In the early days of the sex offender registry program, more than 20 years ago, news that an offender was moving on to the block prompted neighborhood mobilization and sometimes even vigilantism. Today, a yawn is more likely. But defenders of the system say the program is working better than ever.
The King County Sheriff recently scheduled a neighborhood meeting in Shoreline to answer questions about a Level 3 sex offender who registered his new address in the area. Nobody showed up. But that’s not unusual.
“The attendance is usually zero to three people,” said Dawn Larsen with the Washington Association of Sheriff’s and Police Chiefs. She argues that attendance at those neighborhood meetings is not the best gauge of public interest. She says the state now operates a public website called Offender Watch.

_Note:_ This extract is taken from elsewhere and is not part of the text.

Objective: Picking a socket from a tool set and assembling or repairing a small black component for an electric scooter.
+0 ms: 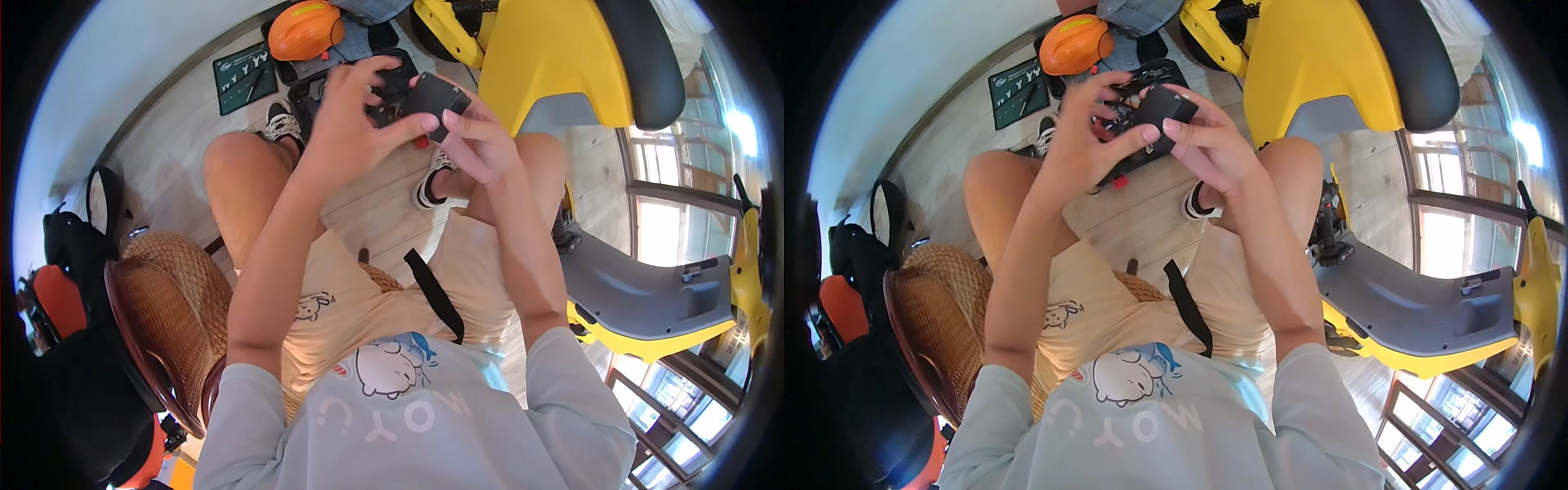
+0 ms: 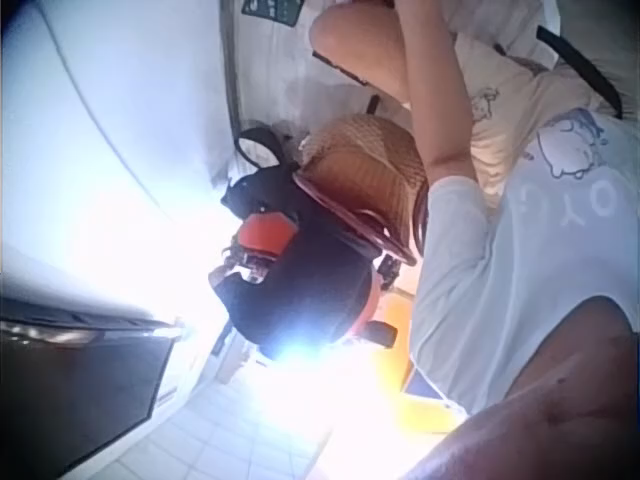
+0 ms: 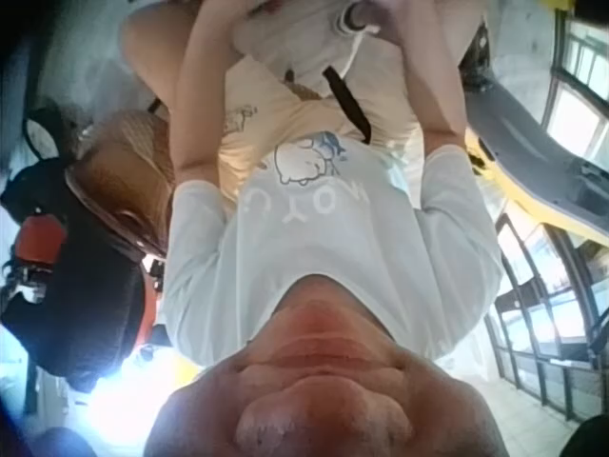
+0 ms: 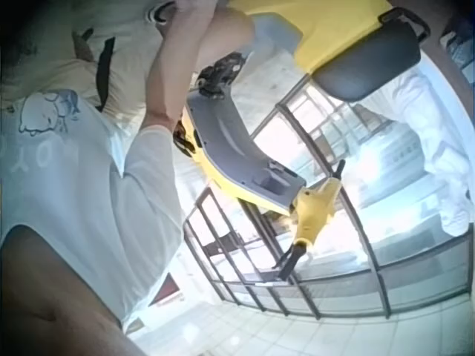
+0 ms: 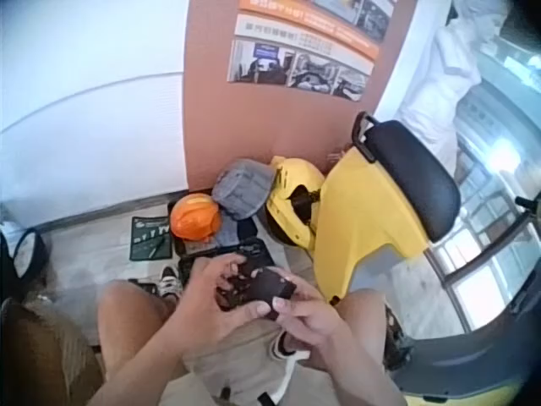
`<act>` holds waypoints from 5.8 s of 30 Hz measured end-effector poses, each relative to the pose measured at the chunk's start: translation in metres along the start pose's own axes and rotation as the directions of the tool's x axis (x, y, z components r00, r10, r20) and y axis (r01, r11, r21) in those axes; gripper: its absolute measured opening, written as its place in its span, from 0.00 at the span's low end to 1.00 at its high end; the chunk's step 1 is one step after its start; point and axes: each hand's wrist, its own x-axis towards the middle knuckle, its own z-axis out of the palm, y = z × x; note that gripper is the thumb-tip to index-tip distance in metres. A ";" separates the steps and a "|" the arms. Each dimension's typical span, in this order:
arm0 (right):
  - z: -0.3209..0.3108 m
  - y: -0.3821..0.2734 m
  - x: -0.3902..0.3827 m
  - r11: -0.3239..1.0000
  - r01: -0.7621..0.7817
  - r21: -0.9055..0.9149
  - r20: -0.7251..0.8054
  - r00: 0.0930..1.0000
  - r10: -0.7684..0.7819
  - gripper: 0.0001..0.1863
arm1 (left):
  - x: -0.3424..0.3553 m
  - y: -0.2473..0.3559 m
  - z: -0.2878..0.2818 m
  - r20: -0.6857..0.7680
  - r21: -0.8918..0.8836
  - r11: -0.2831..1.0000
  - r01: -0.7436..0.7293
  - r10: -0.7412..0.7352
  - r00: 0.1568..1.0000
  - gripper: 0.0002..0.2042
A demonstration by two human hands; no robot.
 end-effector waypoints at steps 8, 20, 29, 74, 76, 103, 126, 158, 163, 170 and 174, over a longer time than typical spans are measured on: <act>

“They don’t show up at the meetings, but the system, “Offender Watch,” actually helps to send out fliers and postcards that the meeting is coming and it also, on those postcards, tells them that they can also go online. So I suspect most folks that are interested are looking online rather than going to the informational meetings,” said Larsen.
Offender Watch is a centralized, statewide database with a search function that provides real-time information about sex offenders. It allows the public to register for email alerts when a Level 2 or Level 3 sex offender moves into their area, or to track specific people.
A recent survey in Texas, which has the second largest sex offender registry in the nation, found that relatively few people were using it. Washington doesn’t have good statistics on overall use of its website, except for the numbers of people who sign up for notification. More than 46,000 people have signed up in the four years it’s been running and more than 710,000 notifications have gone out.
Still, that’s just two percent of residents statewide getting the alerts. If the notifications are computer generated, it’s possible to send them to more people. But Larsen argues that the alerts might easily be ignored if they’re not requested.
“I think that’s one of the things that we’re finding is how much information is too much?”
The Texas survey included two curious findings about the public use of the sex offender registry there. Access was lower in neighborhoods where sex crimes happened or sex offenders were living and the most active users of the registry were victims, not of sex crimes but, of identity theft.